Task requirements ▸ Copy out exactly the lines from the start of the data to the line containing "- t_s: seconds". Include both.

Supplied entries ▸
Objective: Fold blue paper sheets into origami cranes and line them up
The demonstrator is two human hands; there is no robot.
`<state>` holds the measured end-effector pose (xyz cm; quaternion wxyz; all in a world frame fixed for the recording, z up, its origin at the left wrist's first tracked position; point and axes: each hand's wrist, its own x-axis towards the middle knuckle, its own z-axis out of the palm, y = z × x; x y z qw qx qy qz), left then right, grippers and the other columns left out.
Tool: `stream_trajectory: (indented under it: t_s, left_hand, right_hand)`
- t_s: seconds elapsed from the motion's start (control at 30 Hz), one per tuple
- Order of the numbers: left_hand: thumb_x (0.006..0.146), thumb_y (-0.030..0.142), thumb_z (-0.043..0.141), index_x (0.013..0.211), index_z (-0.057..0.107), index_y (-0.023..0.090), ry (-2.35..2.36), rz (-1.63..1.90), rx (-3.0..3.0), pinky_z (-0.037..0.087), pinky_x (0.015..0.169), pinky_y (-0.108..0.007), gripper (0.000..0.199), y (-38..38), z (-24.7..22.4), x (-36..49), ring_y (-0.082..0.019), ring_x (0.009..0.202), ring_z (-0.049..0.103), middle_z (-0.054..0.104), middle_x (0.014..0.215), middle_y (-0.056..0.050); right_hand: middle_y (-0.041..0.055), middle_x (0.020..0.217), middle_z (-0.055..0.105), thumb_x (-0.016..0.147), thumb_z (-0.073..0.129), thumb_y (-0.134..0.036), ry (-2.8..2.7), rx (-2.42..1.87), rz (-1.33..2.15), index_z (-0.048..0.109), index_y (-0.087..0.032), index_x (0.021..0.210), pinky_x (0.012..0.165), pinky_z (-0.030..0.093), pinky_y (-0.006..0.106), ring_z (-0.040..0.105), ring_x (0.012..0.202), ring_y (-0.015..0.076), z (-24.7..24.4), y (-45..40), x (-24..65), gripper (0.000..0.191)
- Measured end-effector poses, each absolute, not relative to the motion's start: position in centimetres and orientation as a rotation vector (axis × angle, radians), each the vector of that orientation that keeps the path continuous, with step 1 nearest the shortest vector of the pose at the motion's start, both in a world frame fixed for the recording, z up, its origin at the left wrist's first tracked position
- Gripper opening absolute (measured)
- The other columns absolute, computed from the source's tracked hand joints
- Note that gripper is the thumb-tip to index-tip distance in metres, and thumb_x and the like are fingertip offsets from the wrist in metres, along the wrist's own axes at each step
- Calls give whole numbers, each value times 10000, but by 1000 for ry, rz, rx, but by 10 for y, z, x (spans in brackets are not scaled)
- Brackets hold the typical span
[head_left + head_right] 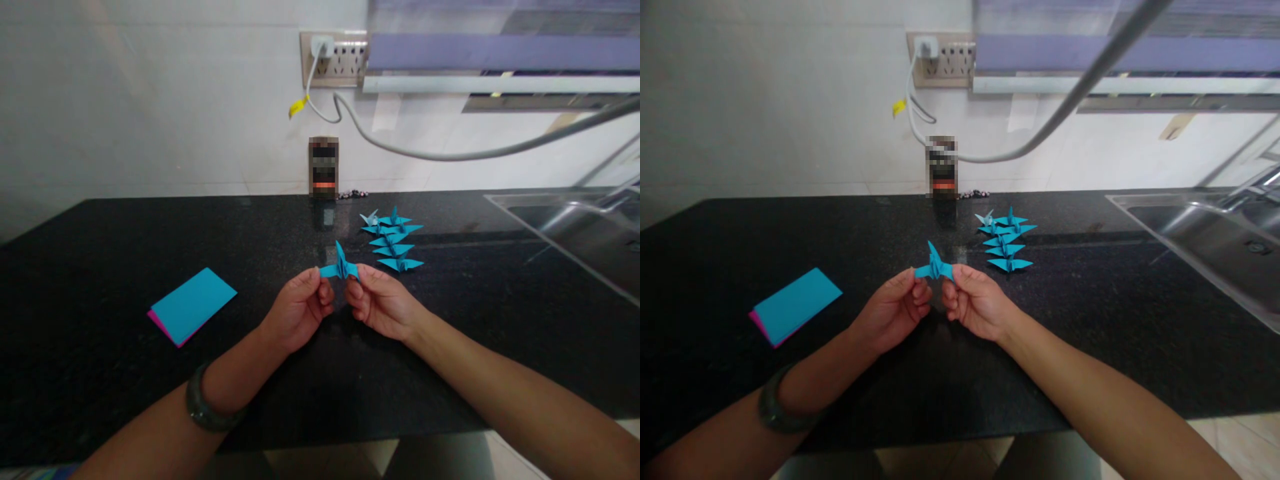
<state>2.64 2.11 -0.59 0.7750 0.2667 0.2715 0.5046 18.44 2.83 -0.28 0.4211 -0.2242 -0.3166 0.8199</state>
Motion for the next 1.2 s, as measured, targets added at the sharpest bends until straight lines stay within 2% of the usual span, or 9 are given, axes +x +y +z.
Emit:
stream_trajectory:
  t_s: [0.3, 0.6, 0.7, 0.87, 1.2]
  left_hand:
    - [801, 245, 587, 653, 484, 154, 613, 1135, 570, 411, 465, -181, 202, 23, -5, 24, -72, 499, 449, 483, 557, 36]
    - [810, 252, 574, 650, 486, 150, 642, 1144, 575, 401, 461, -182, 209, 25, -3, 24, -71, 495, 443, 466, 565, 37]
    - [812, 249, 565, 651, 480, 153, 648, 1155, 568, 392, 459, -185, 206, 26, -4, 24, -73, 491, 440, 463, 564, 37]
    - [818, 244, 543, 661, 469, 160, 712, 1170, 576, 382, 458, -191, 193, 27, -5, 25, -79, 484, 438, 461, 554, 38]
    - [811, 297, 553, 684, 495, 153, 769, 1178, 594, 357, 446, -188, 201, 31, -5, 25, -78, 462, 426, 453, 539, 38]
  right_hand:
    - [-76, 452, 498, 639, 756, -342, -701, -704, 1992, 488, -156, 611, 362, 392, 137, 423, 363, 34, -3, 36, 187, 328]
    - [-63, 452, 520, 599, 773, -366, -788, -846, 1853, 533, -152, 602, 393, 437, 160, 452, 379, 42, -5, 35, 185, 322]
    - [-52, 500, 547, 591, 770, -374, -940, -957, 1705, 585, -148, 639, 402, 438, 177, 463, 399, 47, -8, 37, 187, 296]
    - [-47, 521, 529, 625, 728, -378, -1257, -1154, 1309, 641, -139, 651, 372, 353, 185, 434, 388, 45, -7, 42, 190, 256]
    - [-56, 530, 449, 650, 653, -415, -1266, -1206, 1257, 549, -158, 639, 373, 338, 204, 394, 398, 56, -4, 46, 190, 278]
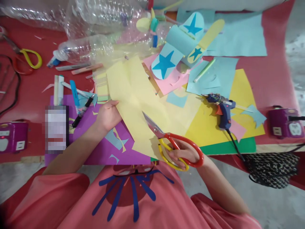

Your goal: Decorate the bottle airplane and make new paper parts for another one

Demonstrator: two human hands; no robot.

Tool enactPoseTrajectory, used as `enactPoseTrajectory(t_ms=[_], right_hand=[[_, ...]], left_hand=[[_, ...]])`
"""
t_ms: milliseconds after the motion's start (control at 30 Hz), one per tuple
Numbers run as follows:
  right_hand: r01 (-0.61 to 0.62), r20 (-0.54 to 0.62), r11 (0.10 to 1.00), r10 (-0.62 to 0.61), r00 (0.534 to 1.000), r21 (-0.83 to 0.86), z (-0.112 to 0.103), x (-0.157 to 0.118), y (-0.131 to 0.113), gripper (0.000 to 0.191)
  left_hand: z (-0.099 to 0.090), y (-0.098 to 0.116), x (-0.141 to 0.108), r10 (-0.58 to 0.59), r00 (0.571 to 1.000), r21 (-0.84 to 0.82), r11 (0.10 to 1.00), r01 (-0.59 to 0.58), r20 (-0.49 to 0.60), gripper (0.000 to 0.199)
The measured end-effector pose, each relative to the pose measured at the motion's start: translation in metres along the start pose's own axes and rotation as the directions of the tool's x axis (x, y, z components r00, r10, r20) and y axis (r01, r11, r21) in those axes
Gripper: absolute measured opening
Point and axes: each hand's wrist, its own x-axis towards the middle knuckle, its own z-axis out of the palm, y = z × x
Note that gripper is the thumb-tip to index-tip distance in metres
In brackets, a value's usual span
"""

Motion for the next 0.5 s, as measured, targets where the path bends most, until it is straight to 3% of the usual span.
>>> enactPoseTrajectory(t_ms=[67,167,267,333,433,500], right_hand=[[0.037,-0.005,0.999,-0.037,0.999,0.005,0.007,0.007,0.002,0.015],[0.098,-0.08,0.995,-0.099,0.992,-0.022,0.018,0.017,0.008,0.037],[0.112,-0.165,0.99,-0.125,0.978,-0.081,0.033,0.027,0.014,0.041],[0.113,-0.27,0.981,-0.152,0.951,-0.155,0.045,0.03,0.015,0.039],[0.12,-0.49,0.938,-0.275,0.827,-0.324,0.06,0.031,0.012,0.038],[0.061,-0.494,0.922,-0.26,0.83,-0.383,0.064,0.029,0.01,0.041]], left_hand=[[0.002,-0.005,-0.002,0.015,1.0,0.033,0.999,-0.015,0.011,0.041],[0.003,-0.017,-0.006,0.124,0.991,0.156,0.979,-0.129,0.046,0.046],[0.002,-0.031,-0.011,0.208,0.972,0.266,0.936,-0.23,0.111,0.037],[0.002,-0.036,-0.015,0.179,0.975,0.287,0.935,-0.21,0.128,0.027],[0.002,-0.036,-0.021,0.082,0.995,0.273,0.957,-0.095,0.059,0.036],[0.001,-0.03,-0.025,0.065,0.997,0.265,0.962,-0.07,0.029,0.044]])
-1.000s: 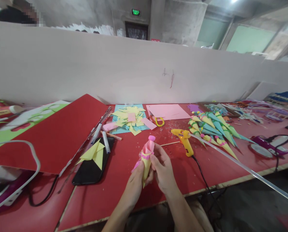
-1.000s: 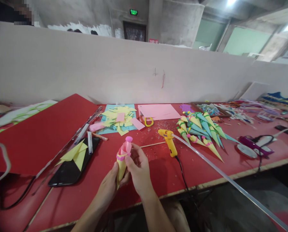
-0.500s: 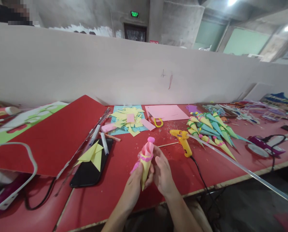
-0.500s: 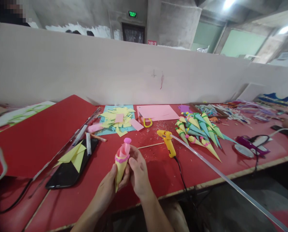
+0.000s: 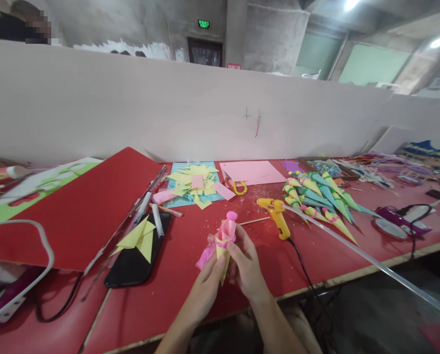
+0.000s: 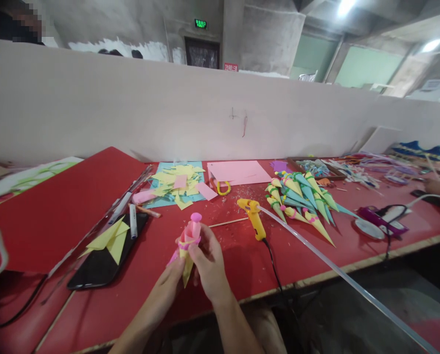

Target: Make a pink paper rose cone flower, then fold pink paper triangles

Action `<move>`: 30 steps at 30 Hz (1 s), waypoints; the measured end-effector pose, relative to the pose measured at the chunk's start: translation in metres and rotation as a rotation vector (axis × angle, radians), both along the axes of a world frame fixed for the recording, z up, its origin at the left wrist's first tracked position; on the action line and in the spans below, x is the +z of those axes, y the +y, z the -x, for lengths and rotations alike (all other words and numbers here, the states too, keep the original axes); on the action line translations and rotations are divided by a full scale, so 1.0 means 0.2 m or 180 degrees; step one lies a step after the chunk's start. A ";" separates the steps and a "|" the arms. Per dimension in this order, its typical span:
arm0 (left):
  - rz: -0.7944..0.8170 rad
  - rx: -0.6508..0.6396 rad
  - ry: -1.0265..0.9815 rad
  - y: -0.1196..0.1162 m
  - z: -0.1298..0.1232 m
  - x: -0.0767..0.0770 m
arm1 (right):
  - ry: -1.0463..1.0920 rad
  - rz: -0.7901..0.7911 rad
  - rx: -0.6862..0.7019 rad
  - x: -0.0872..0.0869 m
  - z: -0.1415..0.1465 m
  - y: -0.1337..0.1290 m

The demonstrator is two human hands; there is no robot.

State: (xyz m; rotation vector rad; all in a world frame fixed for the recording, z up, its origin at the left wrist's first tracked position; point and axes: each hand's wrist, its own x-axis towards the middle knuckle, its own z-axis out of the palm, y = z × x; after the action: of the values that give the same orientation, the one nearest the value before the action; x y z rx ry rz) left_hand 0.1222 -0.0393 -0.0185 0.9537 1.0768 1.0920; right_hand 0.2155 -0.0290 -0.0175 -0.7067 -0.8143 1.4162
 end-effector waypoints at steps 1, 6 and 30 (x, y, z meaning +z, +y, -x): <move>-0.0100 -0.0092 0.0087 0.00 -0.01 0.00 | 0.0023 -0.0090 -0.0039 0.00 0.00 0.00; -0.0865 -0.0098 0.0538 0.03 -0.02 -0.04 | -0.0201 -0.0587 -0.0067 0.03 0.00 0.01; -0.2155 -0.0330 0.2278 0.03 0.00 -0.09 | -0.0887 -0.1295 -0.0247 0.00 0.00 0.01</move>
State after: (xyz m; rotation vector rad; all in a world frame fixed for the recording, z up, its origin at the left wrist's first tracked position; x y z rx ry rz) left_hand 0.1212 -0.0342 -0.0361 2.0241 1.2101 1.0671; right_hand 0.2153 -0.0261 -0.0174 -0.6166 -1.2372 1.0484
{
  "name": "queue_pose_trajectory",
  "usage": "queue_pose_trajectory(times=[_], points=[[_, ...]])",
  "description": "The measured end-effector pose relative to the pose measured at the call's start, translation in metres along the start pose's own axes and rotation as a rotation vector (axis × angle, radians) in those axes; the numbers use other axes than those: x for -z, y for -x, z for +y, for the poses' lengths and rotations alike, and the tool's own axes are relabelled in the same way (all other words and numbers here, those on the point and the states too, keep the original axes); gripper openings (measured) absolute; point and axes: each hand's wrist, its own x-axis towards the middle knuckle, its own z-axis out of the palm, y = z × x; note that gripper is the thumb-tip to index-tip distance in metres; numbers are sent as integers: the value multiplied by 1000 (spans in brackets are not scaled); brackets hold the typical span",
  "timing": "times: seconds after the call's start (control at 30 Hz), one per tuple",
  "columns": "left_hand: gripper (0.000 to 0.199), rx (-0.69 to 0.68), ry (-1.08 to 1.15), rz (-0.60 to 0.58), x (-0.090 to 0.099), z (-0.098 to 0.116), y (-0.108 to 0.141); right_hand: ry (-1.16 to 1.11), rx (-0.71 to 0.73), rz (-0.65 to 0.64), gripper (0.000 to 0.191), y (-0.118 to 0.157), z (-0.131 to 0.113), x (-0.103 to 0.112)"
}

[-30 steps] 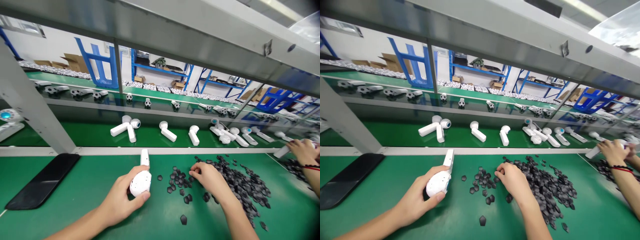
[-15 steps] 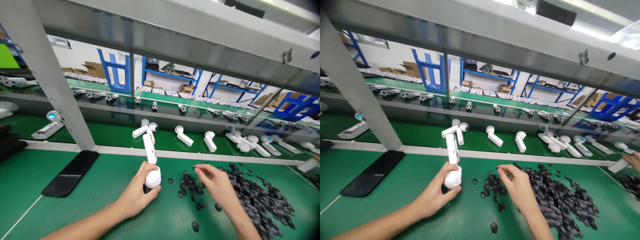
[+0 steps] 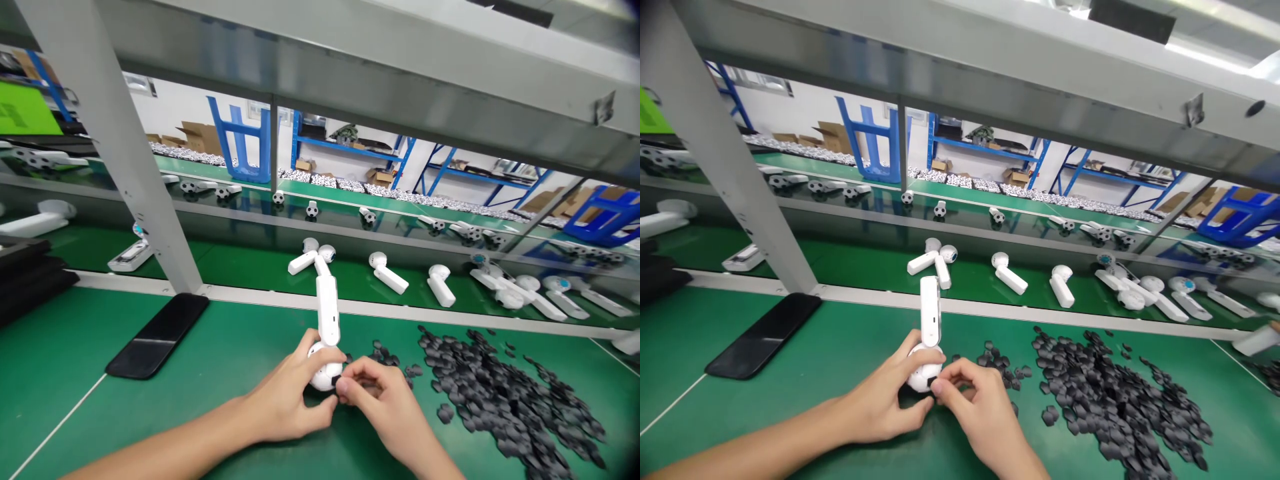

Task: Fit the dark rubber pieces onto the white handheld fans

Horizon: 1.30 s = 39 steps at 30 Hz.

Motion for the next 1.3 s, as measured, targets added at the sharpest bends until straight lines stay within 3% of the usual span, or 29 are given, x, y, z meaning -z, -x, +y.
queue_pose_trajectory(times=[0.2,0.47,0.73,0.87,0.93,1.03,1.1,1.2,1.3], points=[[65,68,20,-23,-2,-5,1,101,28,109,19,-2,3,-14],[38,81,-7,0,-4,-1,1,189,71,178,36,-3,9,-15],[32,40,28,42,-9,-2,4,112,86,111,26,-6,8,-17],[25,121,139,12,-3,-1,-2,243,166,-81,12,-5,-8,19],[28,224,218,22,2,-3,-4,411,162,-167,24,-2,-14,51],[33,338,365,22,8,-7,-6,695,1,19,28,5,-10,99],[36,346,438,4,11,-8,-6,806,-128,46,25,7,-1,120],[40,351,437,-17,11,-7,-6,879,-208,10,18,7,13,133],[51,354,364,7,8,-4,-3,903,-223,-4,14,4,22,133]])
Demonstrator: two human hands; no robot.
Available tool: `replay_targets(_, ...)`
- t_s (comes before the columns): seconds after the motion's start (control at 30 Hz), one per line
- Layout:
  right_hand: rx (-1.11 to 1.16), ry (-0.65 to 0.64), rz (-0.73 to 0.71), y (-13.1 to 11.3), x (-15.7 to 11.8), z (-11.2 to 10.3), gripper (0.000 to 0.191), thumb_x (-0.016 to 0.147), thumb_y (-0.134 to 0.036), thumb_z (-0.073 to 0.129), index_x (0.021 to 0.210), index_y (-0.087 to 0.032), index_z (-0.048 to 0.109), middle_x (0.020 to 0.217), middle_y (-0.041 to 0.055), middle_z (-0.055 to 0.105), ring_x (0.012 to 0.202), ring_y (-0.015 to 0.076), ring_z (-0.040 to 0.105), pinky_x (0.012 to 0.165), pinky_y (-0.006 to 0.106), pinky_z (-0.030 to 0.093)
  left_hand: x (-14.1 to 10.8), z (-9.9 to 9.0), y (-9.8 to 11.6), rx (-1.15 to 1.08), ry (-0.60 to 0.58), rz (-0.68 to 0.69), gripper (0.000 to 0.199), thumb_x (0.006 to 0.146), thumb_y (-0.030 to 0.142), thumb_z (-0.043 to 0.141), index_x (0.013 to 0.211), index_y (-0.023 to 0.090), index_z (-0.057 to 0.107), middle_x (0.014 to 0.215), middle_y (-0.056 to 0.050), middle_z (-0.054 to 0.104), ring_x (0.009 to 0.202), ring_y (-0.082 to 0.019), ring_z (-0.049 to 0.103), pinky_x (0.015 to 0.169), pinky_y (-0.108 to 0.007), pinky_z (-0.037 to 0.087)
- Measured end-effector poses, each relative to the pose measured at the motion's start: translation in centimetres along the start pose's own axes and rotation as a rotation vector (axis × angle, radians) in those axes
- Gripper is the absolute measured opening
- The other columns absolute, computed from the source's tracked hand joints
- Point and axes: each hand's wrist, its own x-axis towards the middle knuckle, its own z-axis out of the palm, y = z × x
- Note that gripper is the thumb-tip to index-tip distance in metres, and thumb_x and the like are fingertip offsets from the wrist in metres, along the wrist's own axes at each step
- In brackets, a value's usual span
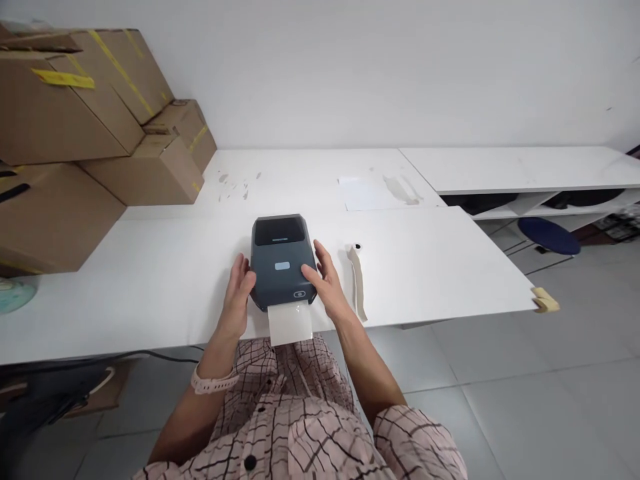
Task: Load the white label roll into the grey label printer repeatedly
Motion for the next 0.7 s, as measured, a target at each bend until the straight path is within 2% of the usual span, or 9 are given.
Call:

Solved exercise ▸
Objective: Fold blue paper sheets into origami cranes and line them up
The demonstrator is two human hands; there is no robot.
`<state>` holds the measured end-effector pose (xyz cm; quaternion wxyz; all in a world frame fixed for the recording, z up, its origin at the left wrist's first tracked position; point and axes: each hand's wrist, its own x-axis towards the middle knuckle, its own z-axis out of the palm, y = z × x; x y z qw qx qy qz), left then right, grippers and the other columns left out.
Tool: `stream_trajectory: (indented under it: t_s, left_hand, right_hand)`
- t_s: seconds elapsed from the motion's start (control at 30 Hz), one per tuple

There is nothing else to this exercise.